**Source data**
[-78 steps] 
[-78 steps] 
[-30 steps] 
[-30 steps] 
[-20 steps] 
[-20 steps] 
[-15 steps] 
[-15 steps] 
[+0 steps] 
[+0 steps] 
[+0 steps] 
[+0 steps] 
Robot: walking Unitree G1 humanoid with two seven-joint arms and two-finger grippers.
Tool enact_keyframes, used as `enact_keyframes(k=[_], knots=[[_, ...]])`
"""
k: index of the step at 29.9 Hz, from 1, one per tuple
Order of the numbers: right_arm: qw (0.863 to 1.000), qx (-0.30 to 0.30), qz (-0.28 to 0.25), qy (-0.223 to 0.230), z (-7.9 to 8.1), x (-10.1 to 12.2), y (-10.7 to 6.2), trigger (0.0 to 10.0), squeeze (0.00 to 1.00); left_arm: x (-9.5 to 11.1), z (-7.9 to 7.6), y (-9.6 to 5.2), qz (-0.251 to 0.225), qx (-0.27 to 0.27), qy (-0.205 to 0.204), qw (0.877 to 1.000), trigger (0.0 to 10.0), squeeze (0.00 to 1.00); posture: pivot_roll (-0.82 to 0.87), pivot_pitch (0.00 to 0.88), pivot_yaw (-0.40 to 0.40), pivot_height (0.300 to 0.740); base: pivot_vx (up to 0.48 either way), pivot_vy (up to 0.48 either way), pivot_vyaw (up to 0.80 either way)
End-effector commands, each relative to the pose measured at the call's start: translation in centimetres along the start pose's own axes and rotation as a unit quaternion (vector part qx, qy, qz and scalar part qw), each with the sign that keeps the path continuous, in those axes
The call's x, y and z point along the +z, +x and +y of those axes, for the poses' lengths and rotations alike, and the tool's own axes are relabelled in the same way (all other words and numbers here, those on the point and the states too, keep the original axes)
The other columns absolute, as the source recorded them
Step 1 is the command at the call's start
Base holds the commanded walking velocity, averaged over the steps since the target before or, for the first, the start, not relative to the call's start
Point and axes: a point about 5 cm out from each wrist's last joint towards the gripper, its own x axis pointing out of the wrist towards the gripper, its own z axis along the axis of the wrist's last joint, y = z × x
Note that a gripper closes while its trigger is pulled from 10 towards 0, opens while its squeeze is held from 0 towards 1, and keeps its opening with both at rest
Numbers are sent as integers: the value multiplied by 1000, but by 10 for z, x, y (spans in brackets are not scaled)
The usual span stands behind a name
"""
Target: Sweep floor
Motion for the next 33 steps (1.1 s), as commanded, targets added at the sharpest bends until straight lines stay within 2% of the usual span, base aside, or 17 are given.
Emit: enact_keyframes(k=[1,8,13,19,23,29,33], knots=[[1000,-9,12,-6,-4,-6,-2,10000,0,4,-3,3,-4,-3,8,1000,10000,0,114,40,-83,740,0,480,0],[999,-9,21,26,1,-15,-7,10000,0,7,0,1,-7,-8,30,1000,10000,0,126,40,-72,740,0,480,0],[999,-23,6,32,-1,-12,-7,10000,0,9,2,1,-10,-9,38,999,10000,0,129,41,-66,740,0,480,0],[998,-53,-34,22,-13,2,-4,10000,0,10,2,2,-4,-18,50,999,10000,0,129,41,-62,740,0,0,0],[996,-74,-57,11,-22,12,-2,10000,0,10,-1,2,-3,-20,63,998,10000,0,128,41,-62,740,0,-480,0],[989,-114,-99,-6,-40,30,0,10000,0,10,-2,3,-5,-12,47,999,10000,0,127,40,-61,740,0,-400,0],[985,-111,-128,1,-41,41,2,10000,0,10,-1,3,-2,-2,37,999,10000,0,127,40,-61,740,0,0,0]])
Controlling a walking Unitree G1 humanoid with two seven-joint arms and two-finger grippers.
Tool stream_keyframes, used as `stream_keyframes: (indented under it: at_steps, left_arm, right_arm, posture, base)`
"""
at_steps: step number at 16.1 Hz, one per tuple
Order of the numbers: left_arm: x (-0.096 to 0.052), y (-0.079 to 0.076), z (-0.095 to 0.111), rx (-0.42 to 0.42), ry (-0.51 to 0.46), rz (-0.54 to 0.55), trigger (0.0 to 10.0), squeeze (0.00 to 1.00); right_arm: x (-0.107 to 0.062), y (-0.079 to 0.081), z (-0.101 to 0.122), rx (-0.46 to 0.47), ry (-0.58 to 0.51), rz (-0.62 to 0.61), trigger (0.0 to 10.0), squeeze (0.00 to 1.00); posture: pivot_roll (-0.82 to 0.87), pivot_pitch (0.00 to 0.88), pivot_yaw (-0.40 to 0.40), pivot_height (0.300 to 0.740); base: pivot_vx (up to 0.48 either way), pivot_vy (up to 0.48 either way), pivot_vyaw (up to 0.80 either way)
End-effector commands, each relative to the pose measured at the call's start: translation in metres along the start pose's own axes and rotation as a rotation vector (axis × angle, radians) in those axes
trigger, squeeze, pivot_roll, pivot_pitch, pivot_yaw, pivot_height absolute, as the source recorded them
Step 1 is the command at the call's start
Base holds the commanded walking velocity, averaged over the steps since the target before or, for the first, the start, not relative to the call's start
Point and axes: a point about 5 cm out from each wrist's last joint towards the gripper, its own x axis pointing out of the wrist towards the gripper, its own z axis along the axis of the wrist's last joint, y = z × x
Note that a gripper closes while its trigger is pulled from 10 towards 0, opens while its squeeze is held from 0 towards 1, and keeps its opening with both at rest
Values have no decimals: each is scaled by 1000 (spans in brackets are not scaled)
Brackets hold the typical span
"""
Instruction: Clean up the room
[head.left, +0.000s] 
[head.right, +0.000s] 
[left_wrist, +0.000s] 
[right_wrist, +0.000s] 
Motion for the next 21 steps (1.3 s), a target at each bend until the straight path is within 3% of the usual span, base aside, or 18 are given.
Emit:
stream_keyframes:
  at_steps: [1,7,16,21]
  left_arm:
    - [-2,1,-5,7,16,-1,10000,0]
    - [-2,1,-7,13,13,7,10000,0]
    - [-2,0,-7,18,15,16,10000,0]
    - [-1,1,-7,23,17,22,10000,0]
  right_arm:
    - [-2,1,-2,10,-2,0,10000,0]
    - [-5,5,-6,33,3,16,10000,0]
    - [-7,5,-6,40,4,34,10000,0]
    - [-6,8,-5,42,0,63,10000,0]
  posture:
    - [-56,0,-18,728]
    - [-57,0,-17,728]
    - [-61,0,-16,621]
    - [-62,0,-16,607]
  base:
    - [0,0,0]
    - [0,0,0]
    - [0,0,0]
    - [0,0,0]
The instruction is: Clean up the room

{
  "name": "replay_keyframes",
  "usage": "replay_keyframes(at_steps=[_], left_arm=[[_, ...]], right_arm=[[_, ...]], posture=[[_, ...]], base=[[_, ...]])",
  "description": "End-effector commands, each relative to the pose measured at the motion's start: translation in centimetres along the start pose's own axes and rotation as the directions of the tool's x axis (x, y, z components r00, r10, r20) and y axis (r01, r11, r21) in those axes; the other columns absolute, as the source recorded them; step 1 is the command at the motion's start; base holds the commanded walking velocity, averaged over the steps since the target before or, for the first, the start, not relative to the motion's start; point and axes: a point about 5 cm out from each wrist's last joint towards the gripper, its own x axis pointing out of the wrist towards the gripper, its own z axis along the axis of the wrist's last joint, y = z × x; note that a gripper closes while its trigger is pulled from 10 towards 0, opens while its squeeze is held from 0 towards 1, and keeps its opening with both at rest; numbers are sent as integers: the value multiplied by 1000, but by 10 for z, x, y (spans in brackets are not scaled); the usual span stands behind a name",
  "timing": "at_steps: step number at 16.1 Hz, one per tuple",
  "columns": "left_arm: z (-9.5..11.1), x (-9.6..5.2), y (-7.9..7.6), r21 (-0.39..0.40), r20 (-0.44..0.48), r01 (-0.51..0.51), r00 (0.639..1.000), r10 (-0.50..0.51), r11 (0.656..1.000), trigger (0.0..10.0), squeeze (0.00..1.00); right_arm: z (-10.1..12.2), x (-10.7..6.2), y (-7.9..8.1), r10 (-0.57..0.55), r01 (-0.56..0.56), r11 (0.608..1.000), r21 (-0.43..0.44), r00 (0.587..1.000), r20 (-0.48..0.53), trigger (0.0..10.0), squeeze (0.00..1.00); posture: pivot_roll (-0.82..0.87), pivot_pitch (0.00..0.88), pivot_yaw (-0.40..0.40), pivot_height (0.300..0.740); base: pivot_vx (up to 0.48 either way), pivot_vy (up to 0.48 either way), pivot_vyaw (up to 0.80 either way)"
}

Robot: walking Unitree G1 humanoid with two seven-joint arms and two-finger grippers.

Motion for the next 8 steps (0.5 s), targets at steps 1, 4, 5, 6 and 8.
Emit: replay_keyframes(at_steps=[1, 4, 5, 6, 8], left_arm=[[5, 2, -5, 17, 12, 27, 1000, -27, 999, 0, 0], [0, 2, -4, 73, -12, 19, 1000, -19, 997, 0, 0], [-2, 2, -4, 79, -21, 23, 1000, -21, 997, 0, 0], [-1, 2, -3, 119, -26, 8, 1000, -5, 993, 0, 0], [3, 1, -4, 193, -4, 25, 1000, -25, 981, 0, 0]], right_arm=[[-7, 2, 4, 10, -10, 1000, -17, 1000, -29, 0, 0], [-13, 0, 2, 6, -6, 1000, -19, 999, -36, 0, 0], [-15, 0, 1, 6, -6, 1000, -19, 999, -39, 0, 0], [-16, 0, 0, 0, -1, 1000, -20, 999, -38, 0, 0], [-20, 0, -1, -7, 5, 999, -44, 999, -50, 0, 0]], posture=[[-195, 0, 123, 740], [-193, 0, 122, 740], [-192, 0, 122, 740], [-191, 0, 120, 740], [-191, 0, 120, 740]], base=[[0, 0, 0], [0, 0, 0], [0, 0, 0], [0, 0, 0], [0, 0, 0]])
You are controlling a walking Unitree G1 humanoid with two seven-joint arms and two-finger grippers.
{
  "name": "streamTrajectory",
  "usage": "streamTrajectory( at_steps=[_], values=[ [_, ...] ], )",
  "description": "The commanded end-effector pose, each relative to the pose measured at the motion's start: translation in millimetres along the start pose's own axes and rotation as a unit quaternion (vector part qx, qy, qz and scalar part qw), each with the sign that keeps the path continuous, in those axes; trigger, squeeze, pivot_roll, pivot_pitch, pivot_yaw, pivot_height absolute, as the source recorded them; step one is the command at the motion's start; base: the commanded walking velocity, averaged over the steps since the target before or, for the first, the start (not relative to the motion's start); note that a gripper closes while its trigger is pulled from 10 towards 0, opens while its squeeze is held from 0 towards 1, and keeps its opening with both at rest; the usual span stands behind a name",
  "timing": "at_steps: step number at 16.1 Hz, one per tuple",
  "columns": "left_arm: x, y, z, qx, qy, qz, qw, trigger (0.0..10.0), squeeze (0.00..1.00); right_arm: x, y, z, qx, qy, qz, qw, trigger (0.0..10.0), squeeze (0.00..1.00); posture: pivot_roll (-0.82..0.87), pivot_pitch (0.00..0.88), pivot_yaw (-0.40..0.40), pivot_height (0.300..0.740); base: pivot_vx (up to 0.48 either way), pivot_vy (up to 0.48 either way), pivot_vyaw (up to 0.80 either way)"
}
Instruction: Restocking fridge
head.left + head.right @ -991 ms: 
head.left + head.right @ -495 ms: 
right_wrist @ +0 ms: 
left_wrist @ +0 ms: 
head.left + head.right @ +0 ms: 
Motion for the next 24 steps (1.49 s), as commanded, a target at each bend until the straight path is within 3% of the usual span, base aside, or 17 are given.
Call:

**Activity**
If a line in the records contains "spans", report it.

**Expected output**
Numbers are sent as integers: the value multiplied by 1000, but by 10 for z, x, y (spans in brackets are not scaled)
Values have no decimals: each is scaled by 1000 (spans in brackets are not scaled)
  "description": "End-effector commands, each relative to the pose measured at the motion's start: translation in centimetres along the start pose's own axes and rotation as the directions of the tool's x axis (x, y, z components r00, r10, r20) and y axis (r01, r11, r21) in those axes; the other columns absolute, as the source recorded them; step 1 is the command at the motion's start; base holds the commanded walking velocity, averaged over the steps since the target before or, for the first, the start, not relative to the motion's start; point and axes: a point about 5 cm out from each wrist's last joint towards the gripper, its own x axis pointing out of the wrist towards the gripper, its own z axis along the axis of the wrist's last joint, y = z × x; note that a gripper closes while its trigger is pulled from 10 towards 0, opens while its squeeze is held from 0 towards 1, and keeps its opening with both at rest; numbers are sent as integers: the value multiplied by 1000, but by 10 for z, x, y (spans in brackets are not scaled); the usual span stands behind a name",

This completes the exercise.